GitHub - AIGC-Audio/AudioGPT: AudioGPT: Understanding and Generating Speech, Music, Sound, and Talking Head
🔊🎵 Dive into the world of speech, music, and more with AudioGPT by AIGC-Audio/AudioGPT! 🤖🎶 Generate speech, music, and even talking head synthesis with this powerful AI tool. Explore Text-to-Speech, Style Transfer, Text-to-Sing, and more! 🎙️🎨 #AI #Audio #Music
- AIGC-Audio/AudioGPT is an open-source repository for implementing and providing pretrained models for understanding and generating speech, music, sound, and talking head.
- Capabilities of AudioGPT include speech tasks like Text-to-Speech, Style Transfer, Speech Recognition, Speech Enhancement, Speech Separation, and Speech Translation.
- Additionally, AudioGPT supports Sing tasks such as Text-to-Sing.
- For Audio tasks, capabilities include Text-to-Audio, Audio Inpainting, Image-to-Audio, Sound Detection, and Sound Extraction.
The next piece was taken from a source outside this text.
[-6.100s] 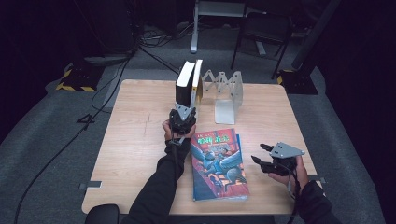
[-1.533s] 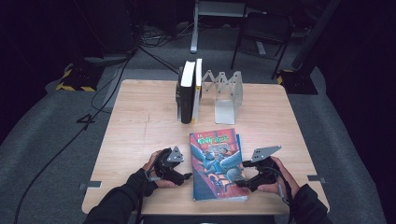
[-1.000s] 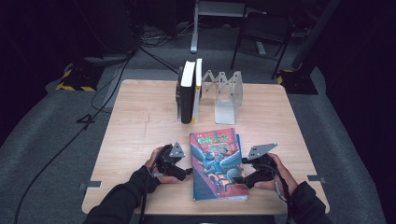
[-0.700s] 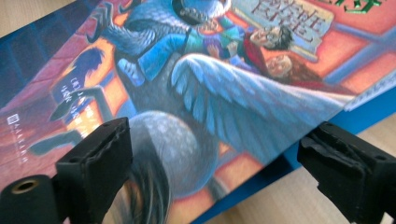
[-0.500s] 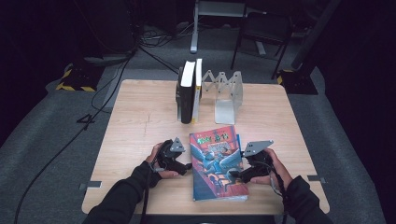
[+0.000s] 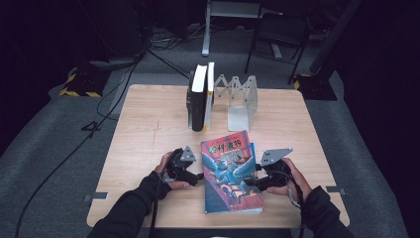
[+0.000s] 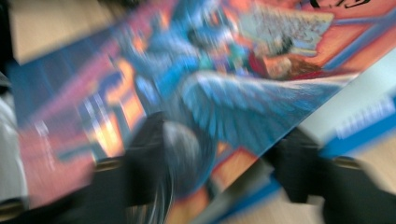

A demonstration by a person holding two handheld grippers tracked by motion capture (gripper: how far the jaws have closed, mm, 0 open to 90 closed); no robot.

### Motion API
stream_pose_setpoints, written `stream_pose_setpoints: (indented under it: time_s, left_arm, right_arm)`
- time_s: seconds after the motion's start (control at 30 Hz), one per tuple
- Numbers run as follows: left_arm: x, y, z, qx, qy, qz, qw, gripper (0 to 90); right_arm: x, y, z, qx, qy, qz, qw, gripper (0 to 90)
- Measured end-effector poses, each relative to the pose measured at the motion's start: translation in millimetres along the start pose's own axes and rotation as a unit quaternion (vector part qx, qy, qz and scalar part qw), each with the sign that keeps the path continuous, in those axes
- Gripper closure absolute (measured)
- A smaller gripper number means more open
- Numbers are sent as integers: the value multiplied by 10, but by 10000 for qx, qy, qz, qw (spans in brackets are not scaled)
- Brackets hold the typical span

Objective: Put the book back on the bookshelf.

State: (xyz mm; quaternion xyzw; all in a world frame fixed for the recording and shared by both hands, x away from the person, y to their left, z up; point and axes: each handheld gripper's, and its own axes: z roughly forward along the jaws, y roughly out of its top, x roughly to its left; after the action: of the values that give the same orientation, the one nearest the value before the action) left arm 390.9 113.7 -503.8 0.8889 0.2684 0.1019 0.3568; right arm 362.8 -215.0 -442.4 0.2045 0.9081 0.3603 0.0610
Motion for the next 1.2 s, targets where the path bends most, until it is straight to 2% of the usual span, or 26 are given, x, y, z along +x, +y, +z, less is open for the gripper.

- Talking Head tasks are supported for Talking Head Synthesis.
- Acknowledgement is provided to projects like ESPNet, NATSpeech, Visual ChatGPT, Hugging Face, and LangChain for their open-source contributions.
- The repository contains models like FastSpeech, SyntaSpeech, VITS, GenerSpeech, whisper, Conformer, ConvTasNet, TF-GridNet, Multi-decoder, NeuralWarp, DiffSinger, VISinger, LASSNet, and GeneFace.
- More supported models and tasks are expected to be added in the future.
- Detailed information can be found in the README and run.md files of the repository.